It was an afternoon in June on our estate’s croquet court that Amanda finally - as they so politely came to term it - “crossed over.” Amanda was never more than a passive player at the game, and seemed content to allow me this rare bit of sporting pleasure. She would shuffle alongside in silence as we traversed the lawn. Once in a rare while I could gently coax her into actually placing her foot upon our ball as I drove the mallet against it, sending the opponent ball hurtling away. It was several turns later when, oddly, on a double tap committed by myself that Amanda suddenly began to shudder and writhe, emitting the direst of wailing as though some wounded lamb. She crumpled to the ground and, our being conjoined twins, I in due course followed.

We were lifted and carried into the ground floor parlor which had been made over for convenience into our sleeping room. Our family doctor was summoned directly, in addition to one of our solicitor father’s clients, a noted professor of chemistry and biology. As the hours progressed into evening, Amanda became colder to one’s touch, paled considerably, and around seven that evening was pronounced dead.

That night was the oddest of limbos for me. I was offered sedative, but refused. In actuality I was not distressed, but overwhelmed by a curiosity of what our own fate was to be. Long having been informed that separation was never to be a possibility, I knew that there was no way to be parted from my now departed sister. I allowed a shameful giggle to my mulling over this dark thought and macabre pun. But despite Amanda’s inert form beside me I could not shake myself of the feeling that she was not truly dead. I still felt some faint life-force coursing between our tethered flesh.
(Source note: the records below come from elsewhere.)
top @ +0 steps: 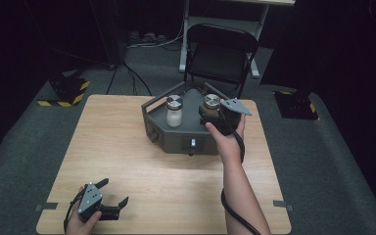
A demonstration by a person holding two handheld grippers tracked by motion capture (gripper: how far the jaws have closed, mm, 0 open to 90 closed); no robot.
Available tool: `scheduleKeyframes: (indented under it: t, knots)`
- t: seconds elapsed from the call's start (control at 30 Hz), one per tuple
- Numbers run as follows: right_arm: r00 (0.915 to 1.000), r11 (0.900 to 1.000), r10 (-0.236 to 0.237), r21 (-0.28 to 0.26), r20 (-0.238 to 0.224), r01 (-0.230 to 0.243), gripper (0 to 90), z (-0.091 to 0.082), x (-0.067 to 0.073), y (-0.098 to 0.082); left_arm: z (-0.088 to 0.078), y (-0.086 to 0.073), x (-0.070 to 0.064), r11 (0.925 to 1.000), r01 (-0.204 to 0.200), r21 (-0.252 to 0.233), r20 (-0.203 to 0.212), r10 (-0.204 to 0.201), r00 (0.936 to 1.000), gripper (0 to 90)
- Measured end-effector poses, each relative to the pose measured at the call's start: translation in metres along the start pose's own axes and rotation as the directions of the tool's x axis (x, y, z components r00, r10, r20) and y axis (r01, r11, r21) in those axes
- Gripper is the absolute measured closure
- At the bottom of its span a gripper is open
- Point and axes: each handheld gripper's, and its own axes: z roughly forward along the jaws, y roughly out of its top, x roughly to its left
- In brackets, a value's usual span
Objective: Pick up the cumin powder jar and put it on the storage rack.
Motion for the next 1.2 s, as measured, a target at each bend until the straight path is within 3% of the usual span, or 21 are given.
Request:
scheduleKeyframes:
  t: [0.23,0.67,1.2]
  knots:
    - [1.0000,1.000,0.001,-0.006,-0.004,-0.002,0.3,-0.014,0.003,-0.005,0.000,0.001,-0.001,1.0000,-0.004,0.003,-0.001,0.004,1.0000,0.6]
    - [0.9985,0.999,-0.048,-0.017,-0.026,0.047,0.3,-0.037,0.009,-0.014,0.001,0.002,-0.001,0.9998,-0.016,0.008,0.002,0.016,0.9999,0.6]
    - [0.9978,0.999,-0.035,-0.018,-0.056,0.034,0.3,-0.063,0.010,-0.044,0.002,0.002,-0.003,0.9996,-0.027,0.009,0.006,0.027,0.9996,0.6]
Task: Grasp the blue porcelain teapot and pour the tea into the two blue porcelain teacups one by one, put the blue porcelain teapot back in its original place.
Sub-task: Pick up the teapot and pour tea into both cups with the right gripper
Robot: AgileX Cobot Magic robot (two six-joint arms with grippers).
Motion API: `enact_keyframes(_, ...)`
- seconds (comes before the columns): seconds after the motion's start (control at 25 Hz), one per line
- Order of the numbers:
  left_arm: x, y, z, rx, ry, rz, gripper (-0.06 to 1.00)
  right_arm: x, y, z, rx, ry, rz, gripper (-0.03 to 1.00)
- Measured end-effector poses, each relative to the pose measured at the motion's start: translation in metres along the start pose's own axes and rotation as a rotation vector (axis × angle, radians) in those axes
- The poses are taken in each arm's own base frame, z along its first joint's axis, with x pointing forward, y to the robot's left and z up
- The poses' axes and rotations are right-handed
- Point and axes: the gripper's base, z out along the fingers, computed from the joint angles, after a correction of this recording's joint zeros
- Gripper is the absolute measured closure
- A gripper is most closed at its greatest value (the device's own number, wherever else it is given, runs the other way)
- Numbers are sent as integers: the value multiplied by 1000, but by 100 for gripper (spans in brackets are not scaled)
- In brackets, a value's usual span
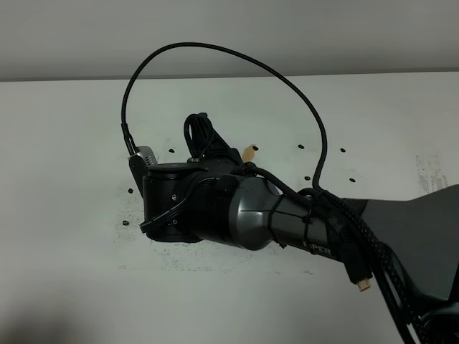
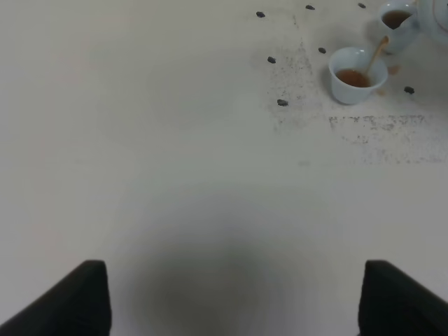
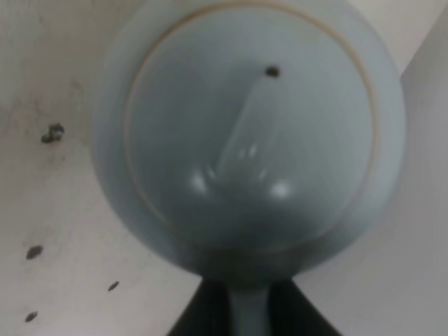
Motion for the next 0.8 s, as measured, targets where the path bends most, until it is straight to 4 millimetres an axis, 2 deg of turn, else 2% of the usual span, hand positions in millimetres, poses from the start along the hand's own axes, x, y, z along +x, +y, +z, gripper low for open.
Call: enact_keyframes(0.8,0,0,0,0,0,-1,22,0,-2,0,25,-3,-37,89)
It was shortly after midnight; mother and father having quit their vigil over us, leaving for much needed sleep their selves. I surfaced from a deep state, a dream in which our entire house was being buffeted in a cataclysmic earthquake. I awoke to the realization that Amanda’s body was animated in fits and grunts. I was now for the first time frightened, yet also calmly fascinated. I called out loudly for my parents, father often dozing in his study next to our room and always first to come running in to soothe either Amanda or myself from any bad dreams.

Amanda now emitted an almost constant low mumbling in addition to bouts of shivering. The family gathered about the foot of our bed, looking quite flabbergasted. The professor only was summoned this time. Upon his arrival he cast an incredulous yet almost knowing look towards my sister and me, approached my father, and grasping his arm escorted him from the room while whispering animatedly.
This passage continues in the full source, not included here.